Why String.CharacterView is not a MutableCollection

In the previous article I discussed why Set and Dictionary don’t conform to MutableCollection and RangeReplaceableCollection. Today I’d like to do the same for String.CharacterView.

CharacterView does conform to RangeReplaceableCollection but not to MutableCollection. Why? A string is clearly mutable; it seems logical that it should adopt this protocol. Again, we need to consider the protocol’s semantics.

The documentation for MutableCollection specifies these requirements:

The MutableCollection protocol allows changing the values of a collection’s elements but not the length of the collection itself. …

A value stored into a subscript of a MutableCollection instance must subsequently be accessible at that same position. That is, for a mutable collection instance a, index i, and value x, the two sets of assignments in the following code sample must be equivalent:

a[i] = x
let y = a[i]
// Must be equivalent to:
a[i] = x
let y = x

Replacing characters can invalidate indices

Let’s try this with a CharacterView.

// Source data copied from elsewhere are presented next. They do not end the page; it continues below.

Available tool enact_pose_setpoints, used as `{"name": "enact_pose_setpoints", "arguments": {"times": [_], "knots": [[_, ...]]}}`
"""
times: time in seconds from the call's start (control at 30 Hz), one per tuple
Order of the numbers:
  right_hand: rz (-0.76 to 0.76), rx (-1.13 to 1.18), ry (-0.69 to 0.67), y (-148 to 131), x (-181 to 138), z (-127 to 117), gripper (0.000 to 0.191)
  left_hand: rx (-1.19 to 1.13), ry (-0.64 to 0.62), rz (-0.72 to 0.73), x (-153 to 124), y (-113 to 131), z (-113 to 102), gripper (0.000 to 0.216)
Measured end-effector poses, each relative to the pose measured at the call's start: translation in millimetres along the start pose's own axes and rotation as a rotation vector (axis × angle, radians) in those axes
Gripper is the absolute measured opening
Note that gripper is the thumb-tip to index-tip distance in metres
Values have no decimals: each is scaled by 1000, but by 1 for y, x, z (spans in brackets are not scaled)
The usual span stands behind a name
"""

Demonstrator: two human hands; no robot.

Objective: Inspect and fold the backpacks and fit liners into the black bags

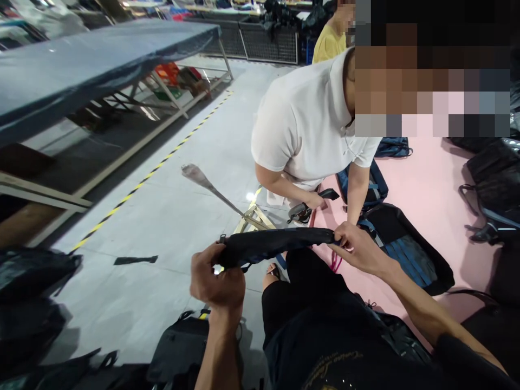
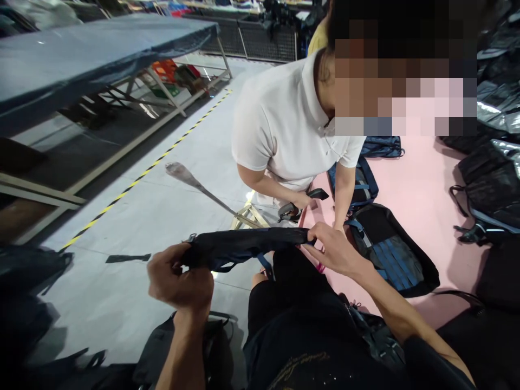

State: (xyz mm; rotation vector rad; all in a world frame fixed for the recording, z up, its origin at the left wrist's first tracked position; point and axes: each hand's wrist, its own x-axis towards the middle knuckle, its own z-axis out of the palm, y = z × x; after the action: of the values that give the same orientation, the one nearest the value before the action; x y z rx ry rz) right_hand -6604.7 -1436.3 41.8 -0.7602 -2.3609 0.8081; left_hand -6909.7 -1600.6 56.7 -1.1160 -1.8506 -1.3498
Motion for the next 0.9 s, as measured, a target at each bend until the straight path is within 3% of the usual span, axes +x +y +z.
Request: {"name": "enact_pose_setpoints", "arguments": {"times": [0.07,0.17,0.27,0.3,0.37,0.43,0.5,0.6,0.67,0.73,0.8,0.9], "knots": [[35,-36,96,1,-2,10,21,-46,-12,-92,-4,0,1,28],[86,-122,400,11,-2,22,26,-144,-153,-205,-20,-2,2,47],[171,-164,557,23,-4,18,20,-51,-340,-91,-32,-4,3,66],[216,-172,570,25,-6,13,15,-34,-366,3,-32,-4,4,66],[297,-186,553,23,-9,0,5,-84,-299,196,-24,1,6,64],[286,-212,518,11,-11,-11,22,-158,-181,304,-11,14,11,59],[136,-251,454,-7,-11,-14,46,-205,-146,344,-2,35,17,55],[-167,-272,314,-35,-8,-3,74,-311,-277,447,-6,73,29,56],[-253,-239,252,-43,-8,4,80,-389,-352,512,-18,91,36,60],[-262,-204,254,-41,-12,3,81,-416,-388,488,-32,95,41,66],[-207,-201,302,-34,-21,-7,73,-390,-474,392,-44,84,43,67],[23,-253,419,-23,-37,-31,53,-380,-749,157,-54,50,40,54]]}}
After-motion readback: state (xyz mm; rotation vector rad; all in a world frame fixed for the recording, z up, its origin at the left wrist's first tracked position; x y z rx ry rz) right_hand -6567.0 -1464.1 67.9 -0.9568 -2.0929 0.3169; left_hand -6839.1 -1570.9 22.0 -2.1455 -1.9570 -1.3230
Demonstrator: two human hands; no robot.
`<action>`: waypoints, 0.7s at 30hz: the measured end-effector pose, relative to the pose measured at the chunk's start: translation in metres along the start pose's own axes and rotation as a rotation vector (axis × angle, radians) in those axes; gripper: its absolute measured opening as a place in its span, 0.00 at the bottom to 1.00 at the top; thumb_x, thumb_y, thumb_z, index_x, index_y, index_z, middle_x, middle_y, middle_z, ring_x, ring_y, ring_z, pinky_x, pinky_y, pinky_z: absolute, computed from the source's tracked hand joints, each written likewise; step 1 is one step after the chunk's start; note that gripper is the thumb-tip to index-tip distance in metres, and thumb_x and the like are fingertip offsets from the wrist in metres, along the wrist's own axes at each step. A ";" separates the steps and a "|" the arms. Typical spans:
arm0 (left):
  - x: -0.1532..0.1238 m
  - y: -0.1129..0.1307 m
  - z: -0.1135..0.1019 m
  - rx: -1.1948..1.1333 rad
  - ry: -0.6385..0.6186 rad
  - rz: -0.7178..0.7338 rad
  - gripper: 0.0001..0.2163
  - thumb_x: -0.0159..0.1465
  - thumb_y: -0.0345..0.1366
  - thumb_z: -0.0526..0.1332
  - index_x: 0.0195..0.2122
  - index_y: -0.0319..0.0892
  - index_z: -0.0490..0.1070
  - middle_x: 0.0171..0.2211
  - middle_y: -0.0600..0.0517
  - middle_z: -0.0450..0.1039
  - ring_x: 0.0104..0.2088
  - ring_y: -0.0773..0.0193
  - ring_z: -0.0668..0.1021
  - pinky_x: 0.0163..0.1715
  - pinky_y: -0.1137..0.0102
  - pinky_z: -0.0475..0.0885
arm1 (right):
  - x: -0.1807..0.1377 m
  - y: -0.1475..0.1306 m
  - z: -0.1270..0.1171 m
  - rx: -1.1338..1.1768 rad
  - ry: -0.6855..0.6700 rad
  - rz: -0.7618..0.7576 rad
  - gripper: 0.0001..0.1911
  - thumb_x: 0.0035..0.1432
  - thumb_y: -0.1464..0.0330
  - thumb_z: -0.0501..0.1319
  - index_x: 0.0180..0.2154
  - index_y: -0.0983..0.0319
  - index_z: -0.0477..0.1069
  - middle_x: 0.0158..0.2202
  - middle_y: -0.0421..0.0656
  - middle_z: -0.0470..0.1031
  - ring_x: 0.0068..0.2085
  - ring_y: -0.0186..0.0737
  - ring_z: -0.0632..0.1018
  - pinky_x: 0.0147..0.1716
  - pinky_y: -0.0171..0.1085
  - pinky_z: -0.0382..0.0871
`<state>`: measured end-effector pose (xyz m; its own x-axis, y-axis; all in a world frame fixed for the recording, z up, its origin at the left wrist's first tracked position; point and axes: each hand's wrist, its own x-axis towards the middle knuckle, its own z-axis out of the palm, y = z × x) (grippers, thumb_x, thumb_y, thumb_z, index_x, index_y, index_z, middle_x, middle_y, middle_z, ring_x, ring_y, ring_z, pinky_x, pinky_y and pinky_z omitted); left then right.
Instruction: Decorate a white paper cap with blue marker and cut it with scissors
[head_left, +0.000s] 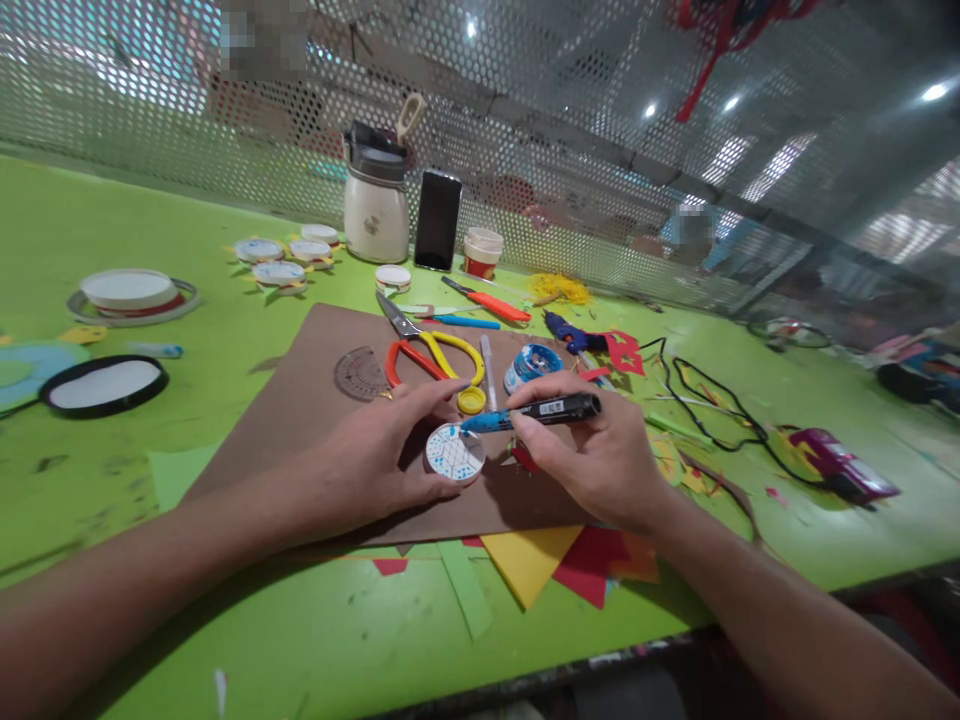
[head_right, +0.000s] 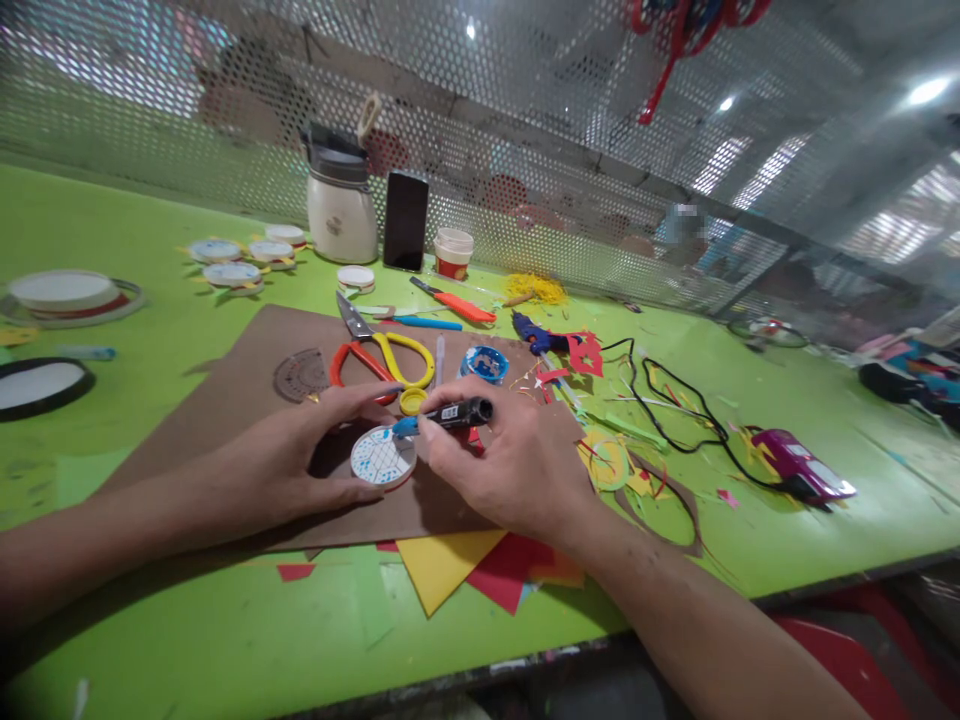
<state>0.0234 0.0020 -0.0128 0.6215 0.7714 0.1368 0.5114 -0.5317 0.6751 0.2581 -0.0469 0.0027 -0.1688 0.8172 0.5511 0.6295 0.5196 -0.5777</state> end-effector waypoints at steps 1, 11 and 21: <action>0.000 0.000 0.000 -0.002 0.003 -0.005 0.34 0.58 0.47 0.68 0.65 0.44 0.64 0.55 0.45 0.78 0.51 0.46 0.80 0.49 0.57 0.75 | 0.000 0.001 0.001 -0.001 -0.002 0.005 0.06 0.59 0.66 0.68 0.41 0.53 0.79 0.37 0.39 0.83 0.37 0.43 0.82 0.41 0.41 0.76; 0.000 -0.002 0.001 0.014 -0.005 -0.030 0.35 0.57 0.48 0.67 0.64 0.43 0.65 0.56 0.42 0.76 0.53 0.44 0.78 0.51 0.53 0.74 | -0.001 0.003 0.004 -0.011 -0.011 0.003 0.07 0.60 0.64 0.68 0.42 0.53 0.80 0.36 0.40 0.84 0.37 0.44 0.82 0.43 0.42 0.77; -0.001 -0.003 0.001 0.010 0.010 0.002 0.33 0.57 0.48 0.68 0.63 0.46 0.66 0.54 0.46 0.77 0.50 0.47 0.80 0.48 0.57 0.76 | 0.000 0.001 0.002 -0.028 -0.038 0.018 0.06 0.59 0.65 0.68 0.40 0.53 0.79 0.37 0.39 0.83 0.37 0.44 0.82 0.42 0.42 0.77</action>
<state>0.0220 0.0027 -0.0163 0.6168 0.7735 0.1457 0.5158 -0.5370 0.6676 0.2570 -0.0461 0.0007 -0.1860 0.8354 0.5172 0.6537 0.4982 -0.5696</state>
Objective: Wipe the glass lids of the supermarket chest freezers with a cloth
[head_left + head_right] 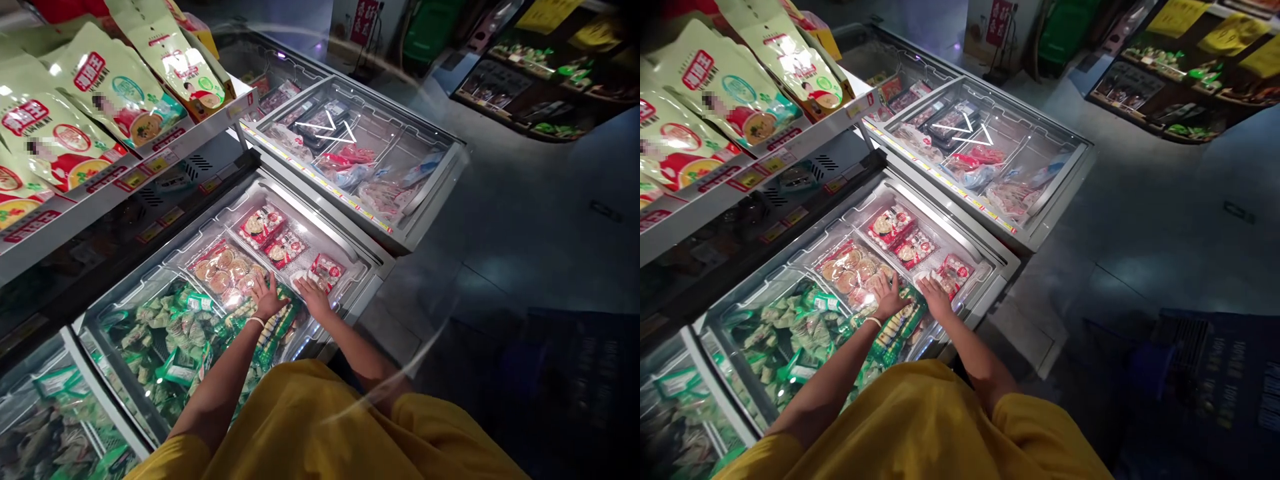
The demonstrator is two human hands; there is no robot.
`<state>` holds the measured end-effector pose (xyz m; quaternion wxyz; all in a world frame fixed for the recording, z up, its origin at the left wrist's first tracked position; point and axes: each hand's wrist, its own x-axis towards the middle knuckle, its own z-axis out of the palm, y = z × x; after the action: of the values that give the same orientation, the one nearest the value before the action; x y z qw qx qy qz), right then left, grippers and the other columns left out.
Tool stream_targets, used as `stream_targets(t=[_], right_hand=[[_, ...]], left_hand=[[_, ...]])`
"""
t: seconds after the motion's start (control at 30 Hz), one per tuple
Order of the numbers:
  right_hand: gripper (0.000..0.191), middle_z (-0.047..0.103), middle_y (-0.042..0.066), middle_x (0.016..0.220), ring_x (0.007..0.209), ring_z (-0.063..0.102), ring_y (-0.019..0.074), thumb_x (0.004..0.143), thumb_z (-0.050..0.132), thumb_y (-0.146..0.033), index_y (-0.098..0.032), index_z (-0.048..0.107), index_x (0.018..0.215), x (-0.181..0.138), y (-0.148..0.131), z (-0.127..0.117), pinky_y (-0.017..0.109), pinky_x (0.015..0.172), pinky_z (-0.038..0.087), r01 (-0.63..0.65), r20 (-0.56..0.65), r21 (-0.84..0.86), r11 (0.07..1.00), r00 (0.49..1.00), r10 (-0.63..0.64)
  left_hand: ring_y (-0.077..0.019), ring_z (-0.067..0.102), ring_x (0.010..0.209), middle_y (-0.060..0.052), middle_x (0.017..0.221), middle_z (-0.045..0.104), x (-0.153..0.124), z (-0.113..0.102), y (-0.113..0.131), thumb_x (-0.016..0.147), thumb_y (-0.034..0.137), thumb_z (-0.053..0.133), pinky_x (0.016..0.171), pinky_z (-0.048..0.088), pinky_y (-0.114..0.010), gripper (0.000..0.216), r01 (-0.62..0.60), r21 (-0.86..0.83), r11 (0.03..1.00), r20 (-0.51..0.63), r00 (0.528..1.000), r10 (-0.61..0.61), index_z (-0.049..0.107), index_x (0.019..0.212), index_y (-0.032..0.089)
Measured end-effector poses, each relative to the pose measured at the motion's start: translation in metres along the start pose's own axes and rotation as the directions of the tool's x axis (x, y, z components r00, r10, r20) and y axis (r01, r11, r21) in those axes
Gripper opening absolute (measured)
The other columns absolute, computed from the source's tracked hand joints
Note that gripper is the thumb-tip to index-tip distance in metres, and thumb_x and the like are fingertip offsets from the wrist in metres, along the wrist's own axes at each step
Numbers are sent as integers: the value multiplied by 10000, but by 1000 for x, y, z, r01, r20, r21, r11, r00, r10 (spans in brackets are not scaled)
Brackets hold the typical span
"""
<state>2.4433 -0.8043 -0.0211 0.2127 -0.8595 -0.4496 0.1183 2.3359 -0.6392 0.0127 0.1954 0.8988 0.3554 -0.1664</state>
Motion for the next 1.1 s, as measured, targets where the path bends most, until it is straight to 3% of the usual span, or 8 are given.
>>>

We’ll start with an initial string a and an index i that points to the "_" character, which we want to replace with an emoji (our new value x):

var a = "Grinning face: _".characters
let i = a.index(of: "_")!
// Verify a[i]
a[i] // → "_"

let x: Character = "😀"

We can’t say a[i] = x to perform the replacement because of the missing MutableCollection conformance, but we can replicate the behavior with replaceSubrange(_:with:):

// Workaround for a[i] = x
a.replaceSubrange(i...i, with: CollectionOfOne(x))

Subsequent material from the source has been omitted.